A ideia de que Satã influenciou o Alcorão, ainda que temporariamente, é perigosa. Líderes religiosos hoje rejeitam o episódio com base na doutrina de que Maomé era moralmente infalível —e não poderia, portanto, se enganar e minar a autoridade do Deus único do islã. Rushdie tocou, assim, num ponto sensível ao dedicar todo um romance aos tais versos demoníacos.

O livro, no entanto, tem diversos outros elementos indigestos para os fundamentalistas. Maomé aparece com o nome de Mahound, usado por cristãos no passado para vilipendiar o profeta. A cidade sagrada de Meca é chamada de Jahilia, termo árabe que se refere à era de ignorância anterior ao islã. Rushdie empresta o nome de mulheres do profeta Maomé para prostitutas.

A publicação de "Versos Satânicos" coincidiu com um crescente extremismo entre alguns setores islâmicos, plasmado na instituição de um regime ultrarreligioso no Irã depois da revolução de 1979. Em 1989, o aiatolá Khomeini —a máxima autoridade do país em termos de fé e política— emitiu um edito religioso pedindo que muçulmanos matassem Rushdie para punir o autor pela heresia.
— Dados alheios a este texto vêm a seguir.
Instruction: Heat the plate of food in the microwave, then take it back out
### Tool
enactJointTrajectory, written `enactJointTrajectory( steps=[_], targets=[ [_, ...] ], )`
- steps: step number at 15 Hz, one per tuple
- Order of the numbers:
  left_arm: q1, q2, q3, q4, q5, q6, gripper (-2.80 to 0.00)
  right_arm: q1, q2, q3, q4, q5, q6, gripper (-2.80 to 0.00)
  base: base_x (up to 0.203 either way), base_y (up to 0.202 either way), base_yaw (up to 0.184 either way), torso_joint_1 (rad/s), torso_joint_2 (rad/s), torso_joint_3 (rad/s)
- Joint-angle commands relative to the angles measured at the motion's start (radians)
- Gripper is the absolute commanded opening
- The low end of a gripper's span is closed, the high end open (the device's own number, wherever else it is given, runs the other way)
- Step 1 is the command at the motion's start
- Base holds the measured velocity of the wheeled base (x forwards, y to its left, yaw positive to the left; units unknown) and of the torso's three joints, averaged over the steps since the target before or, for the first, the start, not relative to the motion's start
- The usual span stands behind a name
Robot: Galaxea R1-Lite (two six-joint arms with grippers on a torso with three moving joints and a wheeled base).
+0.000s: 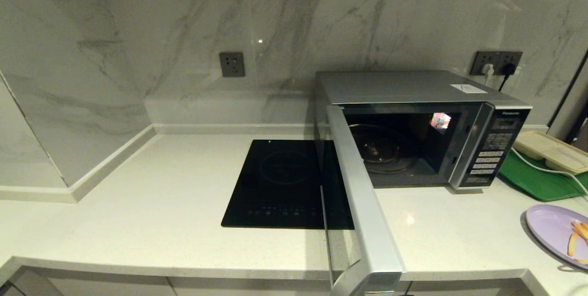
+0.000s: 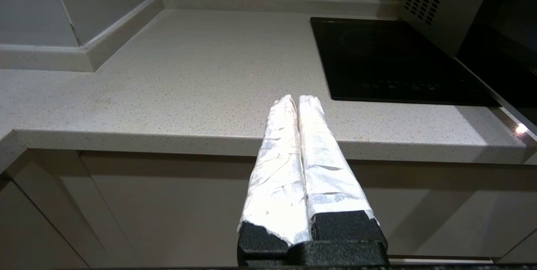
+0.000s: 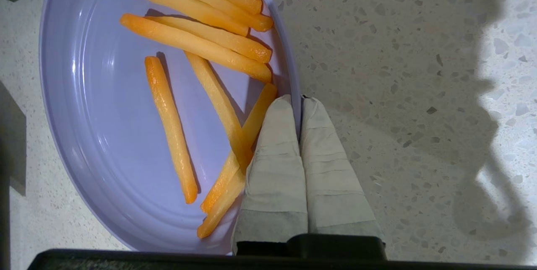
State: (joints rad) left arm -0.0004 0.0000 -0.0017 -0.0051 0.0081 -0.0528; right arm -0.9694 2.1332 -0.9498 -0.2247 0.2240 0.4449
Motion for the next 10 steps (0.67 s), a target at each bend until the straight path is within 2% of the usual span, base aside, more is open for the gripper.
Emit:
enactJointTrajectory(
  steps=[1,3,4,5,10],
  targets=[
    [0.000,0.000,0.000,0.000,0.000,-0.001,-2.80,0.000,0.003,-0.003,-0.002,0.001,0.000,-2.80,0.000,0.000,0.000,0.000,0.00,0.000],
    [0.000,0.000,0.000,0.001,0.000,-0.001,-2.80,0.000,0.008,-0.003,-0.001,0.001,-0.002,-2.80,0.000,0.000,0.000,0.000,0.00,0.000],
    [0.000,0.000,0.000,0.001,0.000,-0.001,-2.80,0.000,0.013,-0.003,-0.001,0.001,-0.002,-0.30,0.000,0.000,0.000,0.000,0.00,0.000],
    [0.000,0.000,0.000,0.000,0.000,-0.001,-2.80,0.000,0.014,-0.003,-0.002,0.001,0.000,0.00,0.000,0.000,0.000,0.000,0.00,0.000],
    [0.000,0.000,0.000,-0.001,0.000,-0.001,-2.80,0.000,-0.001,-0.001,-0.002,0.003,0.002,0.00,0.000,0.000,0.000,0.000,0.00,0.000]
  ],
)
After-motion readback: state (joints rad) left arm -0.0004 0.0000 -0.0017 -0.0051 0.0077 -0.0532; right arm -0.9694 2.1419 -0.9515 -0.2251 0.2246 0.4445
O decreto de Khomeini acabou popularizando o termo fatwa, às vezes soletrado como fátua em português. Mas essa leitura extrema e literal da fatwa que é defendida pelo aiatolá não representa a riqueza do islã nem a sua história de tolerância.

Mais do que um decreto, uma fatwa é uma opinião religiosa. Um indivíduo procura um acadêmico islâmico, conhecido como mufti, com uma dúvida, e o mufti responde com uma fatwa. Ambos, mufti e fatwa, têm a mesma raiz no árabe. Em tese, uma fatwa não é um imperativo. Um fiel tem liberdade para ignorar a recomendação ou até procurar uma segunda opinião.

Na versão extrema do aiatolá, porém, a fatwa contra Rushdie teve o peso urgente de uma lei. A ordem era clara –Khomeini exigia que muçulmanos matassem o autor. Foi como extremistas entenderam a mensagem, e foi com base nessa interpretação radical que eles tentaram nessas três décadas alvejar Rushdie.

O presidente iraniano Mohammad Khatami chegou a anunciar em 1998 que seu país não apoiava mais a fatwa. Ele foi desmentido, porém, por líderes religiosos que disseram que apenas o autor do decreto poderia cancelar sua ordem. Khomeini morreu em 1989, logo após emitir a fatwa. Em teoria, o decreto continua válido, para os radicais.

O Irã dos aiatolás e a violência dos extremistas que há décadas perseguem o autor de "Versos Satânicos" não falam em nome do islã. Se o esfaqueamento de Rushdie tiver tido motivação religiosa, tampouco deve se transformar em um argumento para criticar todos os muçulmanos com base nos atos de alguns.